▶ **Goal of the exercise**
Quote each line of the material verbatim, without the pictures.

▶ **Stored data**
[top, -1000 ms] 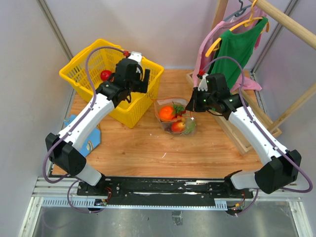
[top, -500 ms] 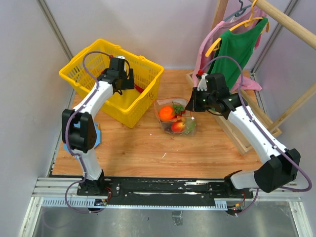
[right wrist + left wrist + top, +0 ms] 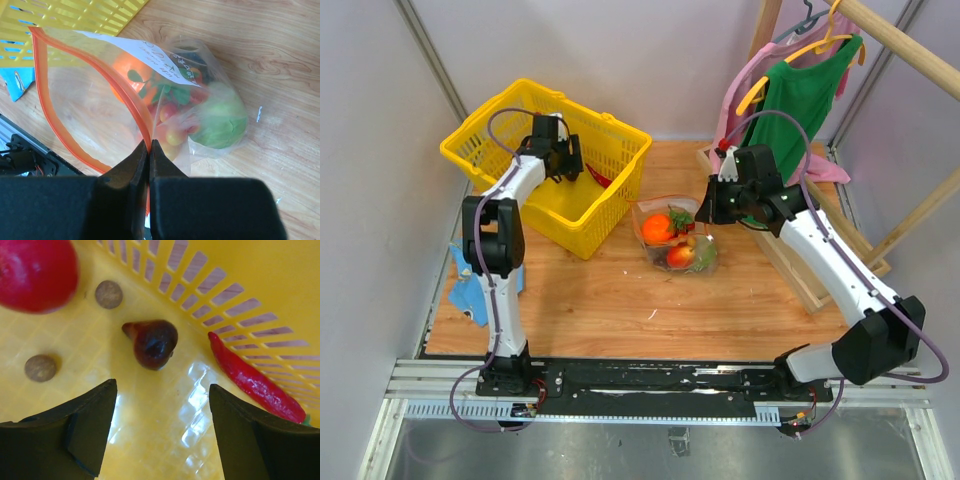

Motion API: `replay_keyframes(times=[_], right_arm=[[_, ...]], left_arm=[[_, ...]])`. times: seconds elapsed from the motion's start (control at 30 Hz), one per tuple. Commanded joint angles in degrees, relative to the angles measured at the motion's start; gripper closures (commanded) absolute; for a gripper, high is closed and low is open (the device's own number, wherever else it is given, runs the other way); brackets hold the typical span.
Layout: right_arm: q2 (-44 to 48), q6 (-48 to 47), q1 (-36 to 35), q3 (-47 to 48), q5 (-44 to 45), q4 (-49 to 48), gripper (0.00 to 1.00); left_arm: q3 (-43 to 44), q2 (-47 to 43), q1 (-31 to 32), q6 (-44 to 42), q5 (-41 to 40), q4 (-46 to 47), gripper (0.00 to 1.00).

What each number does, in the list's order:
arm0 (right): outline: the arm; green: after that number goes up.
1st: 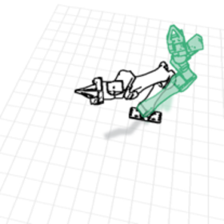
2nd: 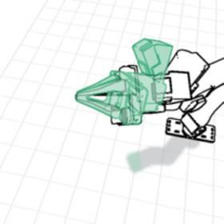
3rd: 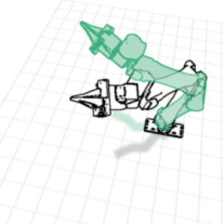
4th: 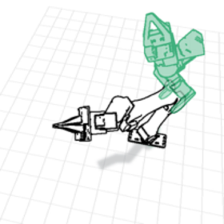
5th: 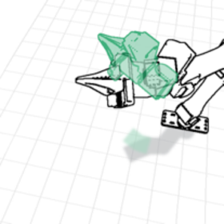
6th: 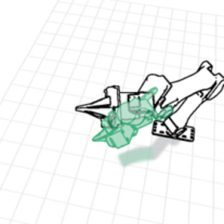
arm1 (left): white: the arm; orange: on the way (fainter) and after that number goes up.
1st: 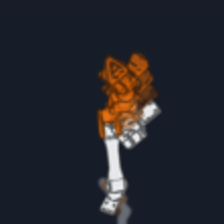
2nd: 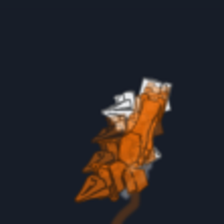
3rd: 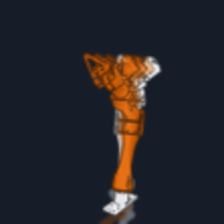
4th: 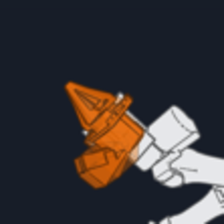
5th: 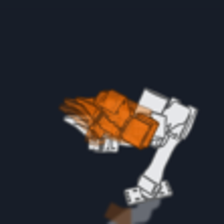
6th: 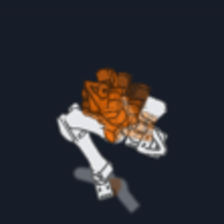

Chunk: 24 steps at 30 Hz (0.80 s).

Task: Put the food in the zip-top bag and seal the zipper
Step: Pick up the fake fruit from the bin.

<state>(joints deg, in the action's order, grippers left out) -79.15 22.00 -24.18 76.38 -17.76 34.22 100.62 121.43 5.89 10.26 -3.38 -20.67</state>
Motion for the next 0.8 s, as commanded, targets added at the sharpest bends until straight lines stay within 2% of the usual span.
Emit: replay_keyframes(times=[0.0,0.37,0.77], right_arm=[[-1.1,-1.5,0.9,3.1,1.0,1.2,0.97],[-1.4,-1.6,1.0,3.2,1.1,1.6,0.97],[-1.2,-1.3,1.0,3.2,0.5,1.6,0.97]], left_arm=[[3.9,3.9,-0.4,-1.6,5.9,4.5,0.23],[8.0,10.7,-2.5,-0.6,7.4,3.7,0.25],[9.1,14.1,-3.0,-0.8,9.5,4.7,0.36]])
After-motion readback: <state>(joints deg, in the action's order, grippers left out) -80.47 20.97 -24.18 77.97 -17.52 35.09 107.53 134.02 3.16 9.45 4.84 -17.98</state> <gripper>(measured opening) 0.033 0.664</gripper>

▶ **Completed exercise**
[top, -1000 ms] 
[top, -500 ms] 
[right wrist + left wrist + top, +0 ms] 

Motion API: `replay_keyframes(times=[_], right_arm=[[_, ...]], left_arm=[[_, ...]])`. times: seconds elapsed from the motion's start (control at 30 Hz), one per tuple. Commanded joint angles in degrees, relative to the angles measured at the motion's start; gripper closures (commanded) absolute; for a gripper, high is closed and low is open (the device's own number, wherever else it is given, runs the other way); brackets hold the typical span.
Layout: right_arm: q2 (-44 to 48), q6 (-48 to 47), q1 (-36 to 35), q3 (-47 to 48), q5 (-44 to 45), q4 (-49 to 48), gripper (0.00 to 1.00); left_arm: q3 (-43 to 44), q2 (-47 to 43), q1 (-31 to 32), q6 (-44 to 42), q5 (-41 to 40), q4 (-46 to 47), gripper (0.00 to 1.00).

What each number does, in the list's order:
arm0 (right): outline: the arm; green: after that number goes up.
1st: 
2nd: 
3rd: 
4th: 
5th: 
6th: 
arm1 (left): white: the arm; orange: on the way (fainter) and after that number goes up.
1st: 
2nd: 
3rd: 
4th: 
5th: 
6th: 

Chunk: 24 steps at 30 Hz (0.80 s).

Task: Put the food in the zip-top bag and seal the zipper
Step: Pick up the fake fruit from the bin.

<state>(joints deg, in the action's order, grippers left out) -79.15 22.00 -24.18 76.38 -17.76 34.22 100.62 121.43 5.89 10.26 -3.38 -20.67</state>
Motion for the next 0.8 s, as commanded, targets added at the sharpest bends until straight lines stay within 2% of the usual span.
Emit: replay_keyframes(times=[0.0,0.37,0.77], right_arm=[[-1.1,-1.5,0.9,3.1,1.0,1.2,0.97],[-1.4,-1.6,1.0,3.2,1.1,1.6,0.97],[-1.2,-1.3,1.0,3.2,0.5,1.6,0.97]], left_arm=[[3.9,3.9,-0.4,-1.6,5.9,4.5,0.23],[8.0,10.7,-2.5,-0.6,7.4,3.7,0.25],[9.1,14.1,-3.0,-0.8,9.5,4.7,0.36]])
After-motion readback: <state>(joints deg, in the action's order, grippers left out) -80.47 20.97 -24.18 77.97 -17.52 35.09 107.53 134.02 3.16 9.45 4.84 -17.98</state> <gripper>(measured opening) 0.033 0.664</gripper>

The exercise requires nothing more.